Write out all the material verbatim, line by line.

--- Data provided Enclosed Below ---

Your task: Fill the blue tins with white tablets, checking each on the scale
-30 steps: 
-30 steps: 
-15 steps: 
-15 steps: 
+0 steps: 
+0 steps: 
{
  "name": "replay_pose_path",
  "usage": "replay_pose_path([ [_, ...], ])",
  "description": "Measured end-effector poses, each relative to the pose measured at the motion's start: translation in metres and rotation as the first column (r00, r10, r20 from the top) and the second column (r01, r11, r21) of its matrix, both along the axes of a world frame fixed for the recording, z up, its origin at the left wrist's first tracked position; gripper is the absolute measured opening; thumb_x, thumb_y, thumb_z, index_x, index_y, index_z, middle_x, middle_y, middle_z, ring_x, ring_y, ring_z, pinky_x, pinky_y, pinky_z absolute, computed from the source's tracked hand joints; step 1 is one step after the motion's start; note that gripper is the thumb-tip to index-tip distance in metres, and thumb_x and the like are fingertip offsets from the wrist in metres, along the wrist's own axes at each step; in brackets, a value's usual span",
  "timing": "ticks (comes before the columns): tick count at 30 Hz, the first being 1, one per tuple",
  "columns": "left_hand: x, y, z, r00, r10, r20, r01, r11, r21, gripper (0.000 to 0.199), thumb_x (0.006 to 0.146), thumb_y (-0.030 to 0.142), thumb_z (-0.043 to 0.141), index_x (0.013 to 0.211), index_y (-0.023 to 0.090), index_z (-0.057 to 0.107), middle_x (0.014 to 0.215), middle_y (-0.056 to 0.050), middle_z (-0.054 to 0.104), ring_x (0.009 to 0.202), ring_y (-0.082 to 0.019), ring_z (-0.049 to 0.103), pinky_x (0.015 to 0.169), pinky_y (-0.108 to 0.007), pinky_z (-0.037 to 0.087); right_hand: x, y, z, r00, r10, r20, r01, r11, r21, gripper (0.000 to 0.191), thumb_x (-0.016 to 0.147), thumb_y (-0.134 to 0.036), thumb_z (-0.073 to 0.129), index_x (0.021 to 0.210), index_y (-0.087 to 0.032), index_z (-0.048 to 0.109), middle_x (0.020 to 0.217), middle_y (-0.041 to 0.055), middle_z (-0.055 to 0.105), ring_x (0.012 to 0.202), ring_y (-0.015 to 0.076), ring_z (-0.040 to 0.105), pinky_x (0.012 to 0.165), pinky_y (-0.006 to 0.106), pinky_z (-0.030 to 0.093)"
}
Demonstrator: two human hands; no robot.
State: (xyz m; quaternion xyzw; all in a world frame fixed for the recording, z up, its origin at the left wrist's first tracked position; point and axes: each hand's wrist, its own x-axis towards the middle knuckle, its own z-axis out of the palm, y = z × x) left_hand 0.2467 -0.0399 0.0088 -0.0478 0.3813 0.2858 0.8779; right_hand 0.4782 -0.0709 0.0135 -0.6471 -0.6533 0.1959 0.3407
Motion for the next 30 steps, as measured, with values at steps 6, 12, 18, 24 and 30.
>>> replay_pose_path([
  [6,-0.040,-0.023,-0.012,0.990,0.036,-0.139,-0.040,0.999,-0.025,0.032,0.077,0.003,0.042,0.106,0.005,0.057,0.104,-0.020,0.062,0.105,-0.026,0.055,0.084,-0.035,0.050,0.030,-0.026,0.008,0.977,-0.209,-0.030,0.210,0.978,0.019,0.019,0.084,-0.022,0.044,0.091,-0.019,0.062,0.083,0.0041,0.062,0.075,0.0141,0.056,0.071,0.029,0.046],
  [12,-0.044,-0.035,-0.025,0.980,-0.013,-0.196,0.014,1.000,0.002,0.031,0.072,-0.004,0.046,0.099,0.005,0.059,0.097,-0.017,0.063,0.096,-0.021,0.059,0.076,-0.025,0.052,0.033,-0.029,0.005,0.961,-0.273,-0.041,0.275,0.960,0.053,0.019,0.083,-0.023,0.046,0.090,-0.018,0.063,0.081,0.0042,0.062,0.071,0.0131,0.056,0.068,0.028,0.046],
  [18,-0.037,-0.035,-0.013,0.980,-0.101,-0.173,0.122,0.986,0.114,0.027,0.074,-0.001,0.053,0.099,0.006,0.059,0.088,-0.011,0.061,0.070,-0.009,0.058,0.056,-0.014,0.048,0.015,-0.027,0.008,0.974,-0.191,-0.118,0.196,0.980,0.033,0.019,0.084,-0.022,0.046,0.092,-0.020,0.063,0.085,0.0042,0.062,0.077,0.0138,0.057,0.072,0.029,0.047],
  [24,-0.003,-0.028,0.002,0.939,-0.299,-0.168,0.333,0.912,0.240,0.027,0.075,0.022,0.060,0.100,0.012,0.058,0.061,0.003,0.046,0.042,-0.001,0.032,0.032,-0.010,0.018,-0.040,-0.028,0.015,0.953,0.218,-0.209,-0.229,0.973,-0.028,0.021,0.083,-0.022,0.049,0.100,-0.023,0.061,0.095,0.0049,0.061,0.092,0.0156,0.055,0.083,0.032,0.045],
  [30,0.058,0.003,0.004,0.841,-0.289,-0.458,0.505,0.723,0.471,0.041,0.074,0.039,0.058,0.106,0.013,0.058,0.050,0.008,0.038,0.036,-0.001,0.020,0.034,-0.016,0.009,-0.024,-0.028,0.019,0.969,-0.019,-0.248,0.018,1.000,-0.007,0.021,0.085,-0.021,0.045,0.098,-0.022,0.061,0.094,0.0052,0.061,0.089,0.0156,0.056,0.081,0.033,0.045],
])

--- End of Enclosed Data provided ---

[Problem solution]:
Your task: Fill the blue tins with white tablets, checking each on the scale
-30 steps: 
-30 steps: 
-15 steps: 
-15 steps: 
+0 steps: 
+0 steps: 
{
  "name": "replay_pose_path",
  "usage": "replay_pose_path([ [_, ...], ])",
  "description": "Measured end-effector poses, each relative to the pose measured at the motion's start: translation in metres and rotation as the first column (r00, r10, r20 from the top) and the second column (r01, r11, r21) of its matrix, both along the axes of a world frame fixed for the recording, z up, its origin at the left wrist's first tracked position; gripper is the absolute measured opening; thumb_x, thumb_y, thumb_z, index_x, index_y, index_z, middle_x, middle_y, middle_z, ring_x, ring_y, ring_z, pinky_x, pinky_y, pinky_z absolute, computed from the source's tracked hand joints; step 1 is one step after the motion's start; note that gripper is the thumb-tip to index-tip distance in metres, and thumb_x and the like are fingertip offsets from the wrist in metres, along the wrist's own axes at each step; in brackets, a value's usual span",
  "timing": "ticks (comes before the columns): tick count at 30 Hz, the first being 1, one per tuple",
  "columns": "left_hand: x, y, z, r00, r10, r20, r01, r11, r21, gripper (0.000 to 0.199), thumb_x (0.006 to 0.146), thumb_y (-0.030 to 0.142), thumb_z (-0.043 to 0.141), index_x (0.013 to 0.211), index_y (-0.023 to 0.090), index_z (-0.057 to 0.107), middle_x (0.014 to 0.215), middle_y (-0.056 to 0.050), middle_z (-0.054 to 0.104), ring_x (0.009 to 0.202), ring_y (-0.082 to 0.019), ring_z (-0.049 to 0.103), pinky_x (0.015 to 0.169), pinky_y (-0.108 to 0.007), pinky_z (-0.037 to 0.087); right_hand: x, y, z, r00, r10, r20, r01, r11, r21, gripper (0.000 to 0.191), thumb_x (-0.016 to 0.147), thumb_y (-0.134 to 0.036), thumb_z (-0.073 to 0.129), index_x (0.021 to 0.210), index_y (-0.087 to 0.032), index_z (-0.048 to 0.109), middle_x (0.020 to 0.217), middle_y (-0.041 to 0.055), middle_z (-0.055 to 0.105), ring_x (0.012 to 0.202), ring_y (-0.015 to 0.076), ring_z (-0.040 to 0.105), pinky_x (0.012 to 0.165), pinky_y (-0.006 to 0.106), pinky_z (-0.030 to 0.093)"
}
Demonstrator: two human hands; no robot.
State: (xyz m; quaternion xyzw; all in a world frame fixed for the recording, z up, its origin at the left wrist's first tracked position; point and axes: each hand's wrist, its own x-axis towards the middle knuckle, its own z-axis out of the palm, y = z × x) left_hand 0.2467 -0.0399 0.0088 -0.0478 0.3813 0.2858 0.8779; right_hand 0.4782 -0.0709 0.0135 -0.6471 -0.6533 0.1959 0.3407
Motion for the next 30 steps, as measured, with values at steps 6, 12, 18, 24 and 30.
>>> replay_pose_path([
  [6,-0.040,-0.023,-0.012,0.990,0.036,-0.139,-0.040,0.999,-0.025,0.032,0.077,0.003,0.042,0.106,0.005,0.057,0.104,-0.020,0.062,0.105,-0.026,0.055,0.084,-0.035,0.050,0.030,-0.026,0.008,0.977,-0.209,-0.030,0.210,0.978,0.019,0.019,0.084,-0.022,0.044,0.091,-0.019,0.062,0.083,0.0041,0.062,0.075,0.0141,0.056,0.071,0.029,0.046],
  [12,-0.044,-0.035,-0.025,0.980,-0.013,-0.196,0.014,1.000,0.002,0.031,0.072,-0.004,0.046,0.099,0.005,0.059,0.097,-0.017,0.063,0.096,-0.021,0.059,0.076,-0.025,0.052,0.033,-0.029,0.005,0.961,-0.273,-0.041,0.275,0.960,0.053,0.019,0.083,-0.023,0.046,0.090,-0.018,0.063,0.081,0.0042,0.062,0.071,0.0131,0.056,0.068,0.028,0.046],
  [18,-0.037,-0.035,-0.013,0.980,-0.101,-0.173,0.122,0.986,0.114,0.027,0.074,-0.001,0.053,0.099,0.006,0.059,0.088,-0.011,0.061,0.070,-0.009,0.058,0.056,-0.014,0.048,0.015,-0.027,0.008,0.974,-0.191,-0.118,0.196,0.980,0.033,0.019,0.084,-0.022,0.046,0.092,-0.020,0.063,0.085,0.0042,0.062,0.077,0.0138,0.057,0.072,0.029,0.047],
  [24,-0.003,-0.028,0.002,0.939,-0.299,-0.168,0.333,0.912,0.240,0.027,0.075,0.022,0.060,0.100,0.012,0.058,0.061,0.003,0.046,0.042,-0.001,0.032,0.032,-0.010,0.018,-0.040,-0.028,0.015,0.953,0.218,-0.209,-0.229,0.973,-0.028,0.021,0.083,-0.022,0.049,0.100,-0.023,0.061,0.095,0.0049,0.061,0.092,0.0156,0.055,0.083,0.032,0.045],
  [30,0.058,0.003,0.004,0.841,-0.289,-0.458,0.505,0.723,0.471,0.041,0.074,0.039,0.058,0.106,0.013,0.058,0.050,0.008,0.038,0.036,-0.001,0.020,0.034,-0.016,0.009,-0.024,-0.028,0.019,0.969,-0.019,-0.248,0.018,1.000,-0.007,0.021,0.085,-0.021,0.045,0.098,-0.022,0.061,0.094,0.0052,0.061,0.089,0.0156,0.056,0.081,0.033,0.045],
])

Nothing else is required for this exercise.